- Assigned task: Where a line of the material includes the string "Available", copy that line.

- Supplied entries:

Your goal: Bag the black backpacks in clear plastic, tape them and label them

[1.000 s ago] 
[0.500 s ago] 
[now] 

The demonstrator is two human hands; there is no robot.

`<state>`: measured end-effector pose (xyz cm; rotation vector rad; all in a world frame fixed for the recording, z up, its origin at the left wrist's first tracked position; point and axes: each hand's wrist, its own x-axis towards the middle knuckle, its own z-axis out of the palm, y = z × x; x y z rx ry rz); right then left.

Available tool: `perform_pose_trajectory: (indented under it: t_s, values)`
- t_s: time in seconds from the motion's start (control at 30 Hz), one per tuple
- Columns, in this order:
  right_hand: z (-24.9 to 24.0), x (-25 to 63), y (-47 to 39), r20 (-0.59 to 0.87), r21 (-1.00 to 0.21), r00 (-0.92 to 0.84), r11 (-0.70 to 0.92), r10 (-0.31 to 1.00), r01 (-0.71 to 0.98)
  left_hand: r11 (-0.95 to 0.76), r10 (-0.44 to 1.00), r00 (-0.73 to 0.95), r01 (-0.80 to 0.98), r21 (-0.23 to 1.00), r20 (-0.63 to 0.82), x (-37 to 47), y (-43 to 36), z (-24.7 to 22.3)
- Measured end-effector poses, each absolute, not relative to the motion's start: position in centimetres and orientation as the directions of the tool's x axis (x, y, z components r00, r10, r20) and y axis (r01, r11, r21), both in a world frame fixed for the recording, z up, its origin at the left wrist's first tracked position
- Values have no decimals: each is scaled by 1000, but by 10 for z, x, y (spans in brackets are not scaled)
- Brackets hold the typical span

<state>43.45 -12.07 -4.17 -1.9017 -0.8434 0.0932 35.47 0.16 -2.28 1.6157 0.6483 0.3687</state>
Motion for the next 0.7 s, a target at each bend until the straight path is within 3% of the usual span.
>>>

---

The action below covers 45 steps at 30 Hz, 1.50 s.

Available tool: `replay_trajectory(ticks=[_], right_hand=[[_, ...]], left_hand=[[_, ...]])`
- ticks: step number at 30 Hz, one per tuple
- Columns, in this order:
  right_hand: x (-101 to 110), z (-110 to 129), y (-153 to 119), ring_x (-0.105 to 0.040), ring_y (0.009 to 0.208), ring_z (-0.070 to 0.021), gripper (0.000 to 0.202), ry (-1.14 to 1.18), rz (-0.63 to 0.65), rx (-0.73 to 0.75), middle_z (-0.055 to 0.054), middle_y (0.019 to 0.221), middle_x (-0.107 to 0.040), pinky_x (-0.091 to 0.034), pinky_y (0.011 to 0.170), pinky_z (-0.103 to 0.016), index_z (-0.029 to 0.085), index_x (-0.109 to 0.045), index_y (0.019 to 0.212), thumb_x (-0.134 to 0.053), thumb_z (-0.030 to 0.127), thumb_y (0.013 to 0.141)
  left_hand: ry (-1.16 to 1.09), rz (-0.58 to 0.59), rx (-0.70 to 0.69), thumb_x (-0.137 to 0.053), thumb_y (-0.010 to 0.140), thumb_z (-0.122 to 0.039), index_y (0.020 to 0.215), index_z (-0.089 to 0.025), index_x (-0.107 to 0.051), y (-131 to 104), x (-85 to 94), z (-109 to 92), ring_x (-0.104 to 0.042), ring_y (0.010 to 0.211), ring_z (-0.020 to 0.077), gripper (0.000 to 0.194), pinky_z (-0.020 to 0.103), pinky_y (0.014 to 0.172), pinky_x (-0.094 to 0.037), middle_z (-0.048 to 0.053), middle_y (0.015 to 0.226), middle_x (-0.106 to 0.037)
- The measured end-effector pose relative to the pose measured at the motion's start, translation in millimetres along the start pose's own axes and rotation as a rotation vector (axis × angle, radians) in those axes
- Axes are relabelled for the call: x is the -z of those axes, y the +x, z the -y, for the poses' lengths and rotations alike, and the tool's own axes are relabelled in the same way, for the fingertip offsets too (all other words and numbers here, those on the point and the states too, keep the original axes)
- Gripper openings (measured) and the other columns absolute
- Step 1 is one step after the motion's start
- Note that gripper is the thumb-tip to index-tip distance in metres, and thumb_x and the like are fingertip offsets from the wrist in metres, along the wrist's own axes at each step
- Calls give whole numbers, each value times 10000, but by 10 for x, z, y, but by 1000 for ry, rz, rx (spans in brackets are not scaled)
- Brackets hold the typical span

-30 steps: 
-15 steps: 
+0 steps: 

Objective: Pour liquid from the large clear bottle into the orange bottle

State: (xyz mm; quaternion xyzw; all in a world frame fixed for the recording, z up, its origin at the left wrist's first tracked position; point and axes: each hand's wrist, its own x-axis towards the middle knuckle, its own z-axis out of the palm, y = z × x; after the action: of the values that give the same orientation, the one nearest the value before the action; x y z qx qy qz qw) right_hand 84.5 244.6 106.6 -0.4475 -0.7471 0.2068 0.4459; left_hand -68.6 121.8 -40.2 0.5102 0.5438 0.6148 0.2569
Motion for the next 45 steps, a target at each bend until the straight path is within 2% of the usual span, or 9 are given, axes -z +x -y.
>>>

- Response to this exercise:
Available tool: `perform_pose_trajectory: (indented under it: t_s, values)`
Available tool: `replay_trajectory(ticks=[_], right_hand=[[_, ...]], left_hand=[[_, ...]])`

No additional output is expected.